**DESCRIPTION OF THE TASK:**
Apart from the pictures, every part of the records below gets retyped exactly.

**DATA SHOWN:**
Segment Open

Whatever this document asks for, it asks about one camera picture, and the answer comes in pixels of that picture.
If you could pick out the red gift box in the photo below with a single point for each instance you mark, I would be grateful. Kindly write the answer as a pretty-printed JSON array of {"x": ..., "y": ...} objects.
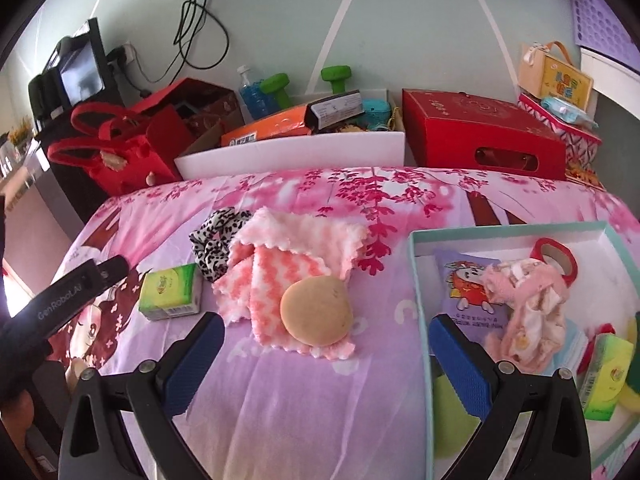
[{"x": 475, "y": 120}]

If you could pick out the purple perforated mat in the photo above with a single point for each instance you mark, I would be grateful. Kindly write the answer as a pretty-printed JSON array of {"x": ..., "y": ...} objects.
[{"x": 595, "y": 15}]

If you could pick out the teal plastic toy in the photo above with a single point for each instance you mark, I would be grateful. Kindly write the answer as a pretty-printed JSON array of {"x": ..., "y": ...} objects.
[{"x": 375, "y": 110}]

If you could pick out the red white patterned box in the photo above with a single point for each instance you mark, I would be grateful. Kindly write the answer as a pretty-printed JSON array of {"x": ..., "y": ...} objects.
[{"x": 575, "y": 135}]

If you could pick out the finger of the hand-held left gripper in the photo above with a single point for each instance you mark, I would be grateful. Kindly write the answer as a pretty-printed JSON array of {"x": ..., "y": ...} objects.
[{"x": 60, "y": 302}]

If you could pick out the black box with white label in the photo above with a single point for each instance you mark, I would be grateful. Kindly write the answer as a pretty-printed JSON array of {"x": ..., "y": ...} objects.
[{"x": 335, "y": 110}]

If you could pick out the green tissue pack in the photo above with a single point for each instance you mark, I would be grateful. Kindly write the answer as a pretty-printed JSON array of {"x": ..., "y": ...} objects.
[
  {"x": 170, "y": 292},
  {"x": 607, "y": 375}
]

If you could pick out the red felt bag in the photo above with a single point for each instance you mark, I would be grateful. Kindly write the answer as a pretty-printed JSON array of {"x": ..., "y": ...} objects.
[{"x": 120, "y": 155}]

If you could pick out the small black monitor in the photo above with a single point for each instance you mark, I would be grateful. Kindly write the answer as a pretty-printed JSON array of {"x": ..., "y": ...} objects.
[{"x": 77, "y": 72}]

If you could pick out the pink fluffy cloth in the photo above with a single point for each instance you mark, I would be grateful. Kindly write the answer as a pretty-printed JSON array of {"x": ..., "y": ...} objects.
[{"x": 530, "y": 310}]

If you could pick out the white tray with teal rim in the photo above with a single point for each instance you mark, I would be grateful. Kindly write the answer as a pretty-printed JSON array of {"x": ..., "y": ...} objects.
[{"x": 480, "y": 247}]

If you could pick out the round beige powder puff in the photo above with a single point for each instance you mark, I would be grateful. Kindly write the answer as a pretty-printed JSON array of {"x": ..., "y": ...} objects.
[{"x": 315, "y": 310}]

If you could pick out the white foam tray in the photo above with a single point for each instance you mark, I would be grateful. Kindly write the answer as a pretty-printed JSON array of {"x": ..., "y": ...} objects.
[{"x": 300, "y": 152}]

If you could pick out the leopard print scrunchie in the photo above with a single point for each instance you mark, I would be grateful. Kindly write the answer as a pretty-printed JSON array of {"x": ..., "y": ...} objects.
[{"x": 212, "y": 255}]

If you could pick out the pink printed bed sheet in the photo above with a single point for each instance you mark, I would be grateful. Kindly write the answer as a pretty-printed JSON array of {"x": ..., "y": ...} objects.
[{"x": 300, "y": 410}]

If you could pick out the clear bottle with blue liquid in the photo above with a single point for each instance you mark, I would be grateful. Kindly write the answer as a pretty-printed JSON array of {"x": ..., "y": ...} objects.
[{"x": 250, "y": 95}]

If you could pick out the red tape roll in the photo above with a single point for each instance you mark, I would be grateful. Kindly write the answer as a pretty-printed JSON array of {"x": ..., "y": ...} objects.
[{"x": 537, "y": 249}]

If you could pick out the white desk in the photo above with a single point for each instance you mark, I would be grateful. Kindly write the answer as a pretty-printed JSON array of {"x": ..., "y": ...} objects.
[{"x": 610, "y": 67}]

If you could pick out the pink and white towel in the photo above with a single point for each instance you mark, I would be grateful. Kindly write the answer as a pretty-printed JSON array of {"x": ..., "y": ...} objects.
[{"x": 280, "y": 265}]

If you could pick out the yellow-green soft ball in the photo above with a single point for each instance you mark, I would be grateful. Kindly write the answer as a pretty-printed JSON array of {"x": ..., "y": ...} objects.
[{"x": 445, "y": 410}]

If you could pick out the red gold decorated box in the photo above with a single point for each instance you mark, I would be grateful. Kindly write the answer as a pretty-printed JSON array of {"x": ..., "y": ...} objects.
[{"x": 582, "y": 175}]

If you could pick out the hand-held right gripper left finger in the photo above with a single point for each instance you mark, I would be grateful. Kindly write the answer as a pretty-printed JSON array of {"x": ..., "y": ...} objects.
[{"x": 192, "y": 360}]

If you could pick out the blue wet wipes pack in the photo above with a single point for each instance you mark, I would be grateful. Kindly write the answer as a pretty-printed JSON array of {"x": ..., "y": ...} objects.
[{"x": 567, "y": 110}]

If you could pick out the purple snack packet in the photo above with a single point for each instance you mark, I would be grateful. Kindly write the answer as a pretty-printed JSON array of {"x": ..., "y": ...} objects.
[{"x": 465, "y": 285}]

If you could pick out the orange carton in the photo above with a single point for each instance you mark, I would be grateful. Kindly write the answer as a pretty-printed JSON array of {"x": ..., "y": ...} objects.
[{"x": 270, "y": 127}]

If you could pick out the green and yellow sponge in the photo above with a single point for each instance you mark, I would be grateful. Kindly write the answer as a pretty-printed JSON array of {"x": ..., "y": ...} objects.
[{"x": 632, "y": 375}]

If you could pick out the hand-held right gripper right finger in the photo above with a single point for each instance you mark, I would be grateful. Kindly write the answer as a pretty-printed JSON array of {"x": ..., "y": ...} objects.
[{"x": 457, "y": 365}]

Segment Closed

**SOLUTION TO THIS TASK:**
Whatever this document asks for, it asks about one camera picture, and the answer comes in pixels of that picture.
If you could pick out the red gift box in the photo below with a single point for each instance you mark, I would be grateful. Kindly write the answer as a pretty-printed JSON array of {"x": ..., "y": ...} objects.
[{"x": 475, "y": 120}]

If you could pick out the purple perforated mat in the photo above with a single point for each instance you mark, I would be grateful. Kindly write the answer as a pretty-printed JSON array of {"x": ..., "y": ...} objects.
[{"x": 595, "y": 15}]

If you could pick out the teal plastic toy in the photo above with a single point for each instance you mark, I would be grateful. Kindly write the answer as a pretty-printed JSON array of {"x": ..., "y": ...} objects.
[{"x": 375, "y": 110}]

If you could pick out the red white patterned box in the photo above with a single point for each instance you mark, I would be grateful. Kindly write the answer as a pretty-printed JSON array of {"x": ..., "y": ...} objects.
[{"x": 575, "y": 135}]

If you could pick out the finger of the hand-held left gripper in the photo above with a single point for each instance you mark, I would be grateful. Kindly write the answer as a pretty-printed JSON array of {"x": ..., "y": ...} objects.
[{"x": 60, "y": 302}]

If you could pick out the black box with white label in the photo above with a single point for each instance you mark, I would be grateful. Kindly write the answer as a pretty-printed JSON array of {"x": ..., "y": ...} objects.
[{"x": 335, "y": 110}]

If you could pick out the green tissue pack in the photo above with a single point for each instance you mark, I would be grateful. Kindly write the answer as a pretty-printed JSON array of {"x": ..., "y": ...} objects.
[
  {"x": 170, "y": 292},
  {"x": 607, "y": 375}
]

If you could pick out the red felt bag in the photo above with a single point for each instance you mark, I would be grateful. Kindly write the answer as a pretty-printed JSON array of {"x": ..., "y": ...} objects.
[{"x": 120, "y": 155}]

If you could pick out the small black monitor in the photo above with a single point for each instance you mark, I would be grateful. Kindly write the answer as a pretty-printed JSON array of {"x": ..., "y": ...} objects.
[{"x": 77, "y": 72}]

If you could pick out the pink fluffy cloth in the photo above with a single point for each instance you mark, I would be grateful. Kindly write the answer as a pretty-printed JSON array of {"x": ..., "y": ...} objects.
[{"x": 530, "y": 310}]

If you could pick out the white tray with teal rim in the photo above with a single point for each instance you mark, I would be grateful. Kindly write the answer as a pretty-printed JSON array of {"x": ..., "y": ...} objects.
[{"x": 480, "y": 247}]

If you could pick out the round beige powder puff in the photo above with a single point for each instance you mark, I would be grateful. Kindly write the answer as a pretty-printed JSON array of {"x": ..., "y": ...} objects.
[{"x": 315, "y": 310}]

If you could pick out the white foam tray in the photo above with a single point for each instance you mark, I would be grateful. Kindly write the answer as a pretty-printed JSON array of {"x": ..., "y": ...} objects.
[{"x": 300, "y": 152}]

If you could pick out the leopard print scrunchie in the photo above with a single point for each instance you mark, I would be grateful. Kindly write the answer as a pretty-printed JSON array of {"x": ..., "y": ...} objects.
[{"x": 212, "y": 255}]

If you could pick out the pink printed bed sheet in the photo above with a single point for each instance you mark, I would be grateful. Kindly write the answer as a pretty-printed JSON array of {"x": ..., "y": ...} objects.
[{"x": 300, "y": 410}]

If you could pick out the clear bottle with blue liquid in the photo above with a single point for each instance you mark, I would be grateful. Kindly write the answer as a pretty-printed JSON array of {"x": ..., "y": ...} objects.
[{"x": 250, "y": 95}]

If you could pick out the red tape roll in the photo above with a single point for each instance you mark, I would be grateful. Kindly write the answer as a pretty-printed JSON array of {"x": ..., "y": ...} objects.
[{"x": 537, "y": 249}]

If you could pick out the white desk in the photo above with a single point for each instance you mark, I would be grateful. Kindly write the answer as a pretty-printed JSON array of {"x": ..., "y": ...} objects.
[{"x": 610, "y": 67}]

If you could pick out the pink and white towel in the photo above with a single point for each instance you mark, I would be grateful. Kindly write the answer as a pretty-printed JSON array of {"x": ..., "y": ...} objects.
[{"x": 280, "y": 265}]

If you could pick out the yellow-green soft ball in the photo above with a single point for each instance you mark, I would be grateful. Kindly write the answer as a pretty-printed JSON array of {"x": ..., "y": ...} objects.
[{"x": 445, "y": 410}]

If you could pick out the red gold decorated box in the photo above with a single point for each instance you mark, I would be grateful. Kindly write the answer as a pretty-printed JSON array of {"x": ..., "y": ...} objects.
[{"x": 582, "y": 175}]

If you could pick out the hand-held right gripper left finger in the photo above with a single point for each instance you mark, I would be grateful. Kindly write the answer as a pretty-printed JSON array of {"x": ..., "y": ...} objects.
[{"x": 192, "y": 360}]

If you could pick out the blue wet wipes pack in the photo above with a single point for each instance you mark, I would be grateful. Kindly write the answer as a pretty-printed JSON array of {"x": ..., "y": ...} objects.
[{"x": 567, "y": 110}]

If you could pick out the purple snack packet in the photo above with a single point for each instance you mark, I would be grateful. Kindly write the answer as a pretty-printed JSON array of {"x": ..., "y": ...} objects.
[{"x": 465, "y": 285}]

If you could pick out the orange carton in the photo above with a single point for each instance you mark, I would be grateful. Kindly write the answer as a pretty-printed JSON array of {"x": ..., "y": ...} objects.
[{"x": 270, "y": 127}]

If you could pick out the green and yellow sponge in the photo above with a single point for each instance you mark, I would be grateful. Kindly write the answer as a pretty-printed JSON array of {"x": ..., "y": ...} objects.
[{"x": 632, "y": 375}]

If you could pick out the hand-held right gripper right finger in the photo above with a single point for each instance you mark, I would be grateful. Kindly write the answer as a pretty-printed JSON array of {"x": ..., "y": ...} objects.
[{"x": 457, "y": 365}]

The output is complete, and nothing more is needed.